» **What this task involves**
Repeat every line of the data verbatim.

» **Input data**
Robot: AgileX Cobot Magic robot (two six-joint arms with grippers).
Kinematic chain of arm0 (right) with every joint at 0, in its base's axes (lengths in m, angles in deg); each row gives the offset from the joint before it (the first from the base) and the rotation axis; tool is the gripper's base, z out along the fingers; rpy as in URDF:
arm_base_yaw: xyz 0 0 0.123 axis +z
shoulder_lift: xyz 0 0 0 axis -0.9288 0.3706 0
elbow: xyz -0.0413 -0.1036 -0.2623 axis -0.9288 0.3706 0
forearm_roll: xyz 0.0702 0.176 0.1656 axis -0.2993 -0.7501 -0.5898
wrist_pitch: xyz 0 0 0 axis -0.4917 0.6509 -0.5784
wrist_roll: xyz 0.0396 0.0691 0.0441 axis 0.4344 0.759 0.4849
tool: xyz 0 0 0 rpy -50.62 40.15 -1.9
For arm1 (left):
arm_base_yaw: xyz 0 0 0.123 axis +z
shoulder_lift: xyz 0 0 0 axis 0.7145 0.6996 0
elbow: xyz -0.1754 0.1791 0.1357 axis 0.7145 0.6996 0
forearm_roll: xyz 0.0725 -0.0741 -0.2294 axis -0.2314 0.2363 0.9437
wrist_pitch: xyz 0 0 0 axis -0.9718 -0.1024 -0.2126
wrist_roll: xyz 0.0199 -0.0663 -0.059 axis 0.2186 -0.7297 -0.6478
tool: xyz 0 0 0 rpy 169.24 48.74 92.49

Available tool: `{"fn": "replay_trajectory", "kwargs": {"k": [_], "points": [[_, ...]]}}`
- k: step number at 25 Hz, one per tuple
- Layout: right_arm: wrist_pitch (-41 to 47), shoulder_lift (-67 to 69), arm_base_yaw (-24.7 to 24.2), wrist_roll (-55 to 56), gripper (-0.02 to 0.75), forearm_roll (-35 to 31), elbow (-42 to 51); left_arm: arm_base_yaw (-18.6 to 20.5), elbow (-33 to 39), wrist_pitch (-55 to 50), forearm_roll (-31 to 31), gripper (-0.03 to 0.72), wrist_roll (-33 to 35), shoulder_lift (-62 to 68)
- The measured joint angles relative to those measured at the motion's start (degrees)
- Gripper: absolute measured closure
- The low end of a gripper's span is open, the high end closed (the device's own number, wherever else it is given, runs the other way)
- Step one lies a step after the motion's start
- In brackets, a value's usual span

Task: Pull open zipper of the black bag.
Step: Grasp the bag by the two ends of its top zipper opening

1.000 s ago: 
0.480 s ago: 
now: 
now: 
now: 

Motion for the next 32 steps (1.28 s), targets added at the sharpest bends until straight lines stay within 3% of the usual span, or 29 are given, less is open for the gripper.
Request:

» **Your solution**
Robot: AgileX Cobot Magic robot (two six-joint arms with grippers).
Kinematic chain of arm0 (right) with every joint at 0, in its base's axes (lengths in m, angles in deg); each row gives the offset from the joint before it (the first from the base) and the rotation axis; tool is the gripper's base, z out along the fingers; rpy as in URDF:
arm_base_yaw: xyz 0 0 0.123 axis +z
shoulder_lift: xyz 0 0 0 axis -0.9288 0.3706 0
elbow: xyz -0.0413 -0.1036 -0.2623 axis -0.9288 0.3706 0
forearm_roll: xyz 0.0702 0.176 0.1656 axis -0.2993 -0.7501 -0.5898
wrist_pitch: xyz 0 0 0 axis -0.4917 0.6509 -0.5784
wrist_roll: xyz 0.0396 0.0691 0.0441 axis 0.4344 0.759 0.4849
tool: xyz 0 0 0 rpy -50.62 40.15 -1.9
For arm1 (left):
arm_base_yaw: xyz 0 0 0.123 axis +z
shoulder_lift: xyz 0 0 0 axis 0.7145 0.6996 0
elbow: xyz -0.1754 0.1791 0.1357 axis 0.7145 0.6996 0
forearm_roll: xyz 0.0725 -0.0741 -0.2294 axis -0.2314 0.2363 0.9437
wrist_pitch: xyz 0 0 0 axis -0.9718 -0.1024 -0.2126
wrist_roll: xyz 0.0199 -0.0663 -0.059 axis 0.2186 -0.7297 -0.6478
tool: xyz 0 0 0 rpy 169.24 48.74 92.49

Available tool: `{"fn": "replay_trajectory", "kwargs": {"k": [_], "points": [[_, ...]]}}`
- k: step number at 25 Hz, one per tuple
- Layout: right_arm: wrist_pitch (-41 to 47), shoulder_lift (-67 to 69), arm_base_yaw (-24.7 to 24.2), wrist_roll (-55 to 56), gripper (-0.02 to 0.75), forearm_roll (-35 to 31), elbow (-42 to 51); left_arm: arm_base_yaw (-18.6 to 20.5), elbow (-33 to 39), wrist_pitch (-55 to 50), forearm_roll (-31 to 31), gripper (-0.03 to 0.72), wrist_roll (-33 to 35), shoulder_lift (-62 to 68)
- The measured joint angles relative to those measured at the motion's start (degrees)
- Gripper: absolute measured closure
- The low end of a gripper's span is open, the high end closed (the device's own number, wherever else it is given, runs the other way)
- Step one lies a step after the motion's start
- In brackets, a value's usual span

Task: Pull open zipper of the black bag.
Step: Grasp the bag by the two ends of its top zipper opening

1.000 s ago: 
0.480 s ago: 
now: 
now: 
now: 

Motion for the next 32 steps (1.28 s), targets added at the sharpest bends until straight lines stay within 3% of the usual span, or 29 are given, less is open for the gripper.
Request:

Nothing remains to be added to the answer.